In the positive staining technique, ICG is directly injected into the portal branches responsible for the resected or surrounding territories under ultrasound guidance. This technique allows the tumour-bearing segment to appear green while the remaining liver appears dark under near-infrared light [10,12]. However, the direct injection of ICG into the portal branches requires expertise in laparoscopic ultrasounds and needle punctures [11].
The negative staining technique is more commonly used in laparoscopy, providing a clear demarcation of portal territories. The Glissonian pedicle is isolated using the Glissonian or transfissural approach, and ICG is administered intravenously. The entire liver appears green, while the portal territory to be resected appears dark under near-infrared light [12,19,20]. Negative staining is favoured for hemihepatectomy, sectionectomy, and anterolateral segmentectomy [11].
In the negative contrast technique, ICG administration is utilised to enhance fluorescence in the entire liver except for CRLM. However, the non-specific nature of ICG fluorescence results in a significant false-positive rate (2–20%) in detecting additional lesions, particularly in patients with impaired liver function and a shorter time interval between ICG administration and surgery. The negative staining can fail in the presence of an accessory left hepatic artery, inferior phrenic artery, or other aberrant circulations in the undesired segments [32]. False-positive findings include cysts, hemangiomas, focal steatosis, regenerative nodules, and bile duct proliferation [29,40,41]. Additionally, NIRF imaging allows for the real-time prediction of surgical margins without the need for delayed pathological analysis, which is crucial in minimising R1 resections and improving patient outcomes. NIRF with ICG offers the potential to identify tumour-negative resections, even in cases where achieving an oncologically complete resection with a 1 mm margin may be technically challenging [42].
Both techniques ensure precise anatomical resections, allowing for the identification of intersegmental planes and borders of the resection in both surface and deep liver areas.
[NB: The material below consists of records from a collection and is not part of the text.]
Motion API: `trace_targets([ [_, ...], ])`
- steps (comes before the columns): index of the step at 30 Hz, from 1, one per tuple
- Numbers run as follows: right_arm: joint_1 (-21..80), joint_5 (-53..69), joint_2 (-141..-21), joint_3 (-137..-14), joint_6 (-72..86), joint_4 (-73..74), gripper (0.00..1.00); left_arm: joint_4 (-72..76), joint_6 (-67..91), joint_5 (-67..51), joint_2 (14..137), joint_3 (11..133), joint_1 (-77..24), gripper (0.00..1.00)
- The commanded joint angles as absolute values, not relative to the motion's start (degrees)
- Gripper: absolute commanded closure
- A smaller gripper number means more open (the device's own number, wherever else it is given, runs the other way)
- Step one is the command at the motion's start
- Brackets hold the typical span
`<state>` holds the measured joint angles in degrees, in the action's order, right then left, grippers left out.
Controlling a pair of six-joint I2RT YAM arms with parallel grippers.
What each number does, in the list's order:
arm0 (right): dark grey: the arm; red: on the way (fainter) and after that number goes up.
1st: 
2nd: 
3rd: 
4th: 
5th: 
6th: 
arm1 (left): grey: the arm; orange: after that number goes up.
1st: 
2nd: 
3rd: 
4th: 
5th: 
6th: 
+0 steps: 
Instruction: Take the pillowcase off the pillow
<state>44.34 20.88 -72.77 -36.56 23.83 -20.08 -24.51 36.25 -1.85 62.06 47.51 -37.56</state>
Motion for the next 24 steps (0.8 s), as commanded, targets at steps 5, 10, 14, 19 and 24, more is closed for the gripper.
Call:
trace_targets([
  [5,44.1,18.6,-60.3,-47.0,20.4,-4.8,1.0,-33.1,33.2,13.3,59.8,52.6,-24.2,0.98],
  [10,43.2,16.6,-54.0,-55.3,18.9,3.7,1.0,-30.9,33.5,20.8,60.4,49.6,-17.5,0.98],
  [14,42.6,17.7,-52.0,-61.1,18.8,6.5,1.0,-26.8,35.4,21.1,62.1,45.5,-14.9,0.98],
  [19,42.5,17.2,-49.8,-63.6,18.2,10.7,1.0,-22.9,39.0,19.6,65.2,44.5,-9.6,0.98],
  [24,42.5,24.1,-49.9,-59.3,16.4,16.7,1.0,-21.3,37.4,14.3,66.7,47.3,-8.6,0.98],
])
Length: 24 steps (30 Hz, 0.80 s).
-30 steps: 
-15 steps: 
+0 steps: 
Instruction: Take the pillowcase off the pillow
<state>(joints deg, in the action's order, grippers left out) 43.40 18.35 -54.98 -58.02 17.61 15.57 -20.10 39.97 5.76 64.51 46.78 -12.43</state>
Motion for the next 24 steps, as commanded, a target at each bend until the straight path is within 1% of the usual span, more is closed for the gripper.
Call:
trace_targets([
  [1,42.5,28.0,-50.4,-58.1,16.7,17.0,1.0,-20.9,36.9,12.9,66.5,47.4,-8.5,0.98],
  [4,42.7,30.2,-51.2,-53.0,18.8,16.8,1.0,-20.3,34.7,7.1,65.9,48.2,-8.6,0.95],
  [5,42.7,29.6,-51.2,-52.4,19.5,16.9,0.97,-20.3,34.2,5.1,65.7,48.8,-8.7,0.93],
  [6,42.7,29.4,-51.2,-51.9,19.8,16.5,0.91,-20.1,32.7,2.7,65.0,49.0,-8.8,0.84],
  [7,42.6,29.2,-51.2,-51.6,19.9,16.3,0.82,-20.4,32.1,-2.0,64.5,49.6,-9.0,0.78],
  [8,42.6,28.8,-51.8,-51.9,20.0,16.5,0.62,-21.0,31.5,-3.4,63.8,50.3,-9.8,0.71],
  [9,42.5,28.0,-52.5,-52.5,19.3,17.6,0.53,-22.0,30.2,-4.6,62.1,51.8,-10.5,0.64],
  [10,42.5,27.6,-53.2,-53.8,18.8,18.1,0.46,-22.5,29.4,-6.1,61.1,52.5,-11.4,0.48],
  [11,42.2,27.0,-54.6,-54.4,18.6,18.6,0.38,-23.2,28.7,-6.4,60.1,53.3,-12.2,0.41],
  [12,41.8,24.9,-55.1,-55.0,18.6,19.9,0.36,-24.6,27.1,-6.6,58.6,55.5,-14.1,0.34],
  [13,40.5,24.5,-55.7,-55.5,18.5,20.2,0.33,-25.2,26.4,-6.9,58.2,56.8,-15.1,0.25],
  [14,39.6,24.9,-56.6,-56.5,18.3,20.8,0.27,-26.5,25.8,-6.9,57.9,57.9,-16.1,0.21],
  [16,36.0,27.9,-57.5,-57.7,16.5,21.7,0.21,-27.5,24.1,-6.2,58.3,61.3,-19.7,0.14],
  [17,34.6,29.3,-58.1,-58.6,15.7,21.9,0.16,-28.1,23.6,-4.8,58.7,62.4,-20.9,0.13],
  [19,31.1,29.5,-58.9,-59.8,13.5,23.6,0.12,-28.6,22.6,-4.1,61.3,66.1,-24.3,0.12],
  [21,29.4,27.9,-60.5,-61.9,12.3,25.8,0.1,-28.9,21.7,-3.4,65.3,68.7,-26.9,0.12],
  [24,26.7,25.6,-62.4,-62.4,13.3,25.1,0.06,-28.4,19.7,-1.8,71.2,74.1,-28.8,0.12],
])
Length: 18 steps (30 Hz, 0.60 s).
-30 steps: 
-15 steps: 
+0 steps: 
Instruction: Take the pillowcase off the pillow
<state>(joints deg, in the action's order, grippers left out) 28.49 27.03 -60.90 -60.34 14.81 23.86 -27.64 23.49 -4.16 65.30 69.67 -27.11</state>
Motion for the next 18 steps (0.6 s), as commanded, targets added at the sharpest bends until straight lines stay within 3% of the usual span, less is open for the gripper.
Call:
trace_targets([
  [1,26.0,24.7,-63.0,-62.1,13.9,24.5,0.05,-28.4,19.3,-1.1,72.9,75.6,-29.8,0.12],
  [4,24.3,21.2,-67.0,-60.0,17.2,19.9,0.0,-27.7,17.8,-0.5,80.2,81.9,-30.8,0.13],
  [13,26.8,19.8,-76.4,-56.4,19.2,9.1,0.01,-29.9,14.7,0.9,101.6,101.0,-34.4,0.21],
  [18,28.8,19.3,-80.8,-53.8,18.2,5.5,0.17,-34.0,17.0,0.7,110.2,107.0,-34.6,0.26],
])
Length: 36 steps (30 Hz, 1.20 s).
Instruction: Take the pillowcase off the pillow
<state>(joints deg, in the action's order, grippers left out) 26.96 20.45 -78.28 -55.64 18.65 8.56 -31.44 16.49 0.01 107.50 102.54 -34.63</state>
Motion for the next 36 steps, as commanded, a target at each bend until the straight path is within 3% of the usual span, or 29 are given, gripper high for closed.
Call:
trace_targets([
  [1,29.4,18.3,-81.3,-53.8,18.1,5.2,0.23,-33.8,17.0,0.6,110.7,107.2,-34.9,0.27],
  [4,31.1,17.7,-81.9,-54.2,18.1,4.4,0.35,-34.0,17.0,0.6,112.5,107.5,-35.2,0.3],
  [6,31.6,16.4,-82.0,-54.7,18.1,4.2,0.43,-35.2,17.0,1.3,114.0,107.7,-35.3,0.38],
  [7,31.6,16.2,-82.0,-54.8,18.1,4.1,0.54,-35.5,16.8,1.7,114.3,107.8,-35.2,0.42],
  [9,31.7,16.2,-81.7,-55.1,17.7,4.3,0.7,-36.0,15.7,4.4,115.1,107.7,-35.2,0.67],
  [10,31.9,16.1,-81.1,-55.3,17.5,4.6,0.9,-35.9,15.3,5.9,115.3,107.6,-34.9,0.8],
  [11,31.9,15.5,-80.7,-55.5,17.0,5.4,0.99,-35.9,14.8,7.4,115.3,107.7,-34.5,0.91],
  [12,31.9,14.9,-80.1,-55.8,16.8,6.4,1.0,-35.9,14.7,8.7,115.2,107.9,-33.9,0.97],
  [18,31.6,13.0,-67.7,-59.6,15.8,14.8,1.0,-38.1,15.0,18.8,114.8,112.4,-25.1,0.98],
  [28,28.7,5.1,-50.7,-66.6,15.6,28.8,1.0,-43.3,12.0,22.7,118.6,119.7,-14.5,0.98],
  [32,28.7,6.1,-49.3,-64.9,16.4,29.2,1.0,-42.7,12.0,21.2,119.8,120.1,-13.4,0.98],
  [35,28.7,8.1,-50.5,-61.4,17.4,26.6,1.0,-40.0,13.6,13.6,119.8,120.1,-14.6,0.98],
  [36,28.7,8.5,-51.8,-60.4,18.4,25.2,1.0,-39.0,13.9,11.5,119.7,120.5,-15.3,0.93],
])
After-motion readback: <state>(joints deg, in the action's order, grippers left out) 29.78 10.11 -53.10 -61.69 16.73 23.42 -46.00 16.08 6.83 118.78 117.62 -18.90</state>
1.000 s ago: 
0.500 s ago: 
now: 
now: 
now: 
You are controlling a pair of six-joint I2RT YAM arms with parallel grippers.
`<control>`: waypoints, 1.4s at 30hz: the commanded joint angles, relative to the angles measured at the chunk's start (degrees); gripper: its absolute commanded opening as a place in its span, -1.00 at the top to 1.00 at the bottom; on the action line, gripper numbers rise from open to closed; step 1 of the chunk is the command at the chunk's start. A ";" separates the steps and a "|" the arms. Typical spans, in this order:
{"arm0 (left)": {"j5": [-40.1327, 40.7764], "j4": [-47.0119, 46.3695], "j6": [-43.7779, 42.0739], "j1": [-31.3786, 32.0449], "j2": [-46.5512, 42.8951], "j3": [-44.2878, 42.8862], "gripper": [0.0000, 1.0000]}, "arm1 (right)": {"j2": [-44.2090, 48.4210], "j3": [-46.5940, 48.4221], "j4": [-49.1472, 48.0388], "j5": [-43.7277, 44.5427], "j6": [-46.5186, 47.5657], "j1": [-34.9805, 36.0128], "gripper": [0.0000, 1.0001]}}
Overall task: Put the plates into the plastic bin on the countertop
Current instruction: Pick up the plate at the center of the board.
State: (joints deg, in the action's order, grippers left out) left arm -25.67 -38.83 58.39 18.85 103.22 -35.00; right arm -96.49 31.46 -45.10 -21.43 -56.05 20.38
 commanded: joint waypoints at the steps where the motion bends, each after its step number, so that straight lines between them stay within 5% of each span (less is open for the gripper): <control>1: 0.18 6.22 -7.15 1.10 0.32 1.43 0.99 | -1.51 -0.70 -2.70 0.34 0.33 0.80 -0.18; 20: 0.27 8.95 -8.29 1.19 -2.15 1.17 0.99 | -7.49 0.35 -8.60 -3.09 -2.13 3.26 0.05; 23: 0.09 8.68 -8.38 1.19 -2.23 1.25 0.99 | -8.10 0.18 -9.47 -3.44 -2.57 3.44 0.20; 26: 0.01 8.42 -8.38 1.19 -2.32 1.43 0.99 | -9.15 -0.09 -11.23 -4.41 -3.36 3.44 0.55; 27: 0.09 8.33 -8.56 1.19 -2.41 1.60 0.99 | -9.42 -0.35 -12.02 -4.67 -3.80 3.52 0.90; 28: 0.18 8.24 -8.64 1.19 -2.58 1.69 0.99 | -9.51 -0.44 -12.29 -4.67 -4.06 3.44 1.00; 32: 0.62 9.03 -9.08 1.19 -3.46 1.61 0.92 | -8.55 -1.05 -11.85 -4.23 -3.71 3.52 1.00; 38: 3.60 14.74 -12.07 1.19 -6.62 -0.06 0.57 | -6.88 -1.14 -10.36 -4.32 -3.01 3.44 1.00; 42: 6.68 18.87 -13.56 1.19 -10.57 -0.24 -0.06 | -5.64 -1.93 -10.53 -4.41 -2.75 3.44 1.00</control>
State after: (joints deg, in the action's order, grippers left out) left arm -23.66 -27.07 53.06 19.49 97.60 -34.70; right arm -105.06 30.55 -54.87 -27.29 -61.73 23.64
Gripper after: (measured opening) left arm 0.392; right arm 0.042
Proper dissolution and dilution of ICG powder with first sterile water and then with isotonic saline for injection are used to prevent hemolysis [25].
Comparing the two techniques, negative staining has shown higher demarcation, better fluorescence image quality, and greater surgeon comfort and satisfaction in robotic-assisted liver resections [25,29]. However, some experts argue about the priority of positive staining in right superior segments [26].
Further studies are needed to investigate the feasibility and outcomes of these techniques in well-controlled trials, including proper ICG dosing for anatomical liver resections.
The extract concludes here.